:: RECORDS SHOWN ::

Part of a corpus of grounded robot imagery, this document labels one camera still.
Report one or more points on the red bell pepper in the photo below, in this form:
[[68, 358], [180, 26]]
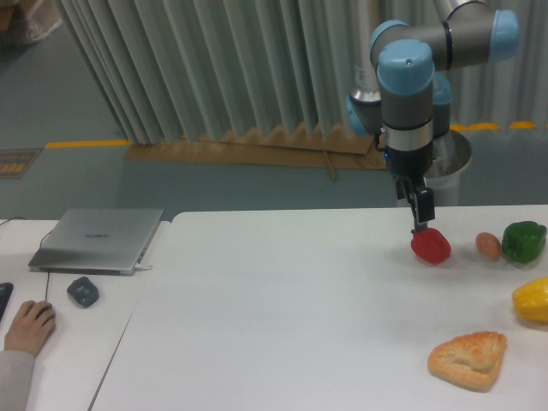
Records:
[[431, 246]]

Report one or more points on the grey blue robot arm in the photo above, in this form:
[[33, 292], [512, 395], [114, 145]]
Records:
[[393, 94]]

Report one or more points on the pale green pleated curtain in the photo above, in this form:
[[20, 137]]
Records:
[[187, 69]]

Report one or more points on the silver closed laptop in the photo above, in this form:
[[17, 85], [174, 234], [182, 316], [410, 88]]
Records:
[[98, 241]]

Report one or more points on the brown cardboard sheet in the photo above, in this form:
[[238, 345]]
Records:
[[337, 150]]

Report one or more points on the person's hand on mouse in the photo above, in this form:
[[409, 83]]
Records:
[[25, 333]]

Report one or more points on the black computer mouse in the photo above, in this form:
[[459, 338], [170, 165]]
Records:
[[45, 312]]

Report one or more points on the green bell pepper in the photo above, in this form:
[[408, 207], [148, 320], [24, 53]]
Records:
[[524, 241]]

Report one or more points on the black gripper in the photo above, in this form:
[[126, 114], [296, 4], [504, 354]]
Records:
[[413, 165]]

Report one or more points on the grey sleeved forearm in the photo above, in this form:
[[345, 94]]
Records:
[[16, 378]]

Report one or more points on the brown egg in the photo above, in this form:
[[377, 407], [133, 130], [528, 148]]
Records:
[[488, 245]]

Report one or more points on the golden pastry turnover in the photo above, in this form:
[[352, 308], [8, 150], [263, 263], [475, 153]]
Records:
[[471, 361]]

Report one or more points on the dark grey round device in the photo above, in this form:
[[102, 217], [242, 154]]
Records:
[[84, 292]]

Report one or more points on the yellow bell pepper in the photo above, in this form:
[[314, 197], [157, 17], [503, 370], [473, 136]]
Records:
[[530, 300]]

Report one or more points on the black keyboard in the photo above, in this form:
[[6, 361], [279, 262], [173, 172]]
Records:
[[6, 290]]

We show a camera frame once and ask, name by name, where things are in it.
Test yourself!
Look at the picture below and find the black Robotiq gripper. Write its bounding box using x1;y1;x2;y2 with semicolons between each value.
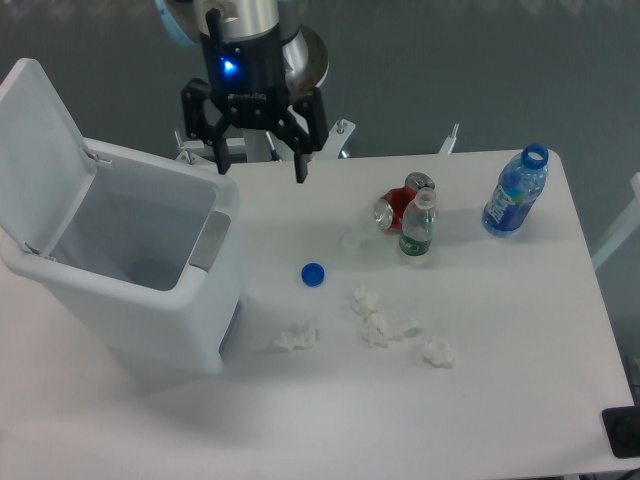
181;25;329;183

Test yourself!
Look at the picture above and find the white trash can lid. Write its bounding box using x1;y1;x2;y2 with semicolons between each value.
1;58;97;256

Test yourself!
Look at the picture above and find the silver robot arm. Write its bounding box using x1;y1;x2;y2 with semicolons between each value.
155;1;329;183

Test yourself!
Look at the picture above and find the clear white bottle cap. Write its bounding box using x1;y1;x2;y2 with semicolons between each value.
339;231;370;252

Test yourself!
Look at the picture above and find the crushed red soda can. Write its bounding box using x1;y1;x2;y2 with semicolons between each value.
373;172;435;232

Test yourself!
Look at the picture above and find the blue bottle cap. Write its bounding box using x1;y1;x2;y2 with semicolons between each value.
300;262;326;287

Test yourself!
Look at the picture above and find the white plastic trash can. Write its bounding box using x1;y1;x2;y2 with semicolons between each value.
1;140;245;375

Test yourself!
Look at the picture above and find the clear green-label water bottle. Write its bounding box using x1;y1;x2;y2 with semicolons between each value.
399;187;436;257

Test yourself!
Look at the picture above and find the crumpled white tissue top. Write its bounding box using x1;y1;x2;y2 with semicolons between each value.
351;286;379;319

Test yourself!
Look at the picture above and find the crumpled white tissue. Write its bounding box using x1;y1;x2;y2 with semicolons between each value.
422;337;455;369
272;321;319;351
351;286;379;319
360;312;422;348

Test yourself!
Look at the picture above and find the crumpled white tissue left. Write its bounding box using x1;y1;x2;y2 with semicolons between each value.
272;321;319;351

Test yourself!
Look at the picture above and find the crumpled white tissue middle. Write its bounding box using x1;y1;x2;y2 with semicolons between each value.
360;312;422;348

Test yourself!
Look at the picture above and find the blue plastic drink bottle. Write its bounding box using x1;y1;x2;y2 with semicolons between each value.
482;143;549;237

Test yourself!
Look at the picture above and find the crumpled white tissue right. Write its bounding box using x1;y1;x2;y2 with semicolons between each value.
422;337;455;369

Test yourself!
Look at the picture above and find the black device at edge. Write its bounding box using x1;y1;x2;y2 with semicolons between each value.
601;406;639;459

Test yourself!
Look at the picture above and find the white pedestal base frame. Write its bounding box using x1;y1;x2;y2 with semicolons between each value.
173;118;461;164

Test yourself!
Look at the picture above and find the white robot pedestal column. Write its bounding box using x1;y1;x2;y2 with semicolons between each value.
241;129;294;163

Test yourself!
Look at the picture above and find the white frame leg right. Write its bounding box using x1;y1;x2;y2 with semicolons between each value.
591;172;639;271

:::

→ **ACTIVITY**: Using the data above, establish how many lines include the word "pepper"; the reply is that number only.

→ **PROBLEM SOLUTION**: 3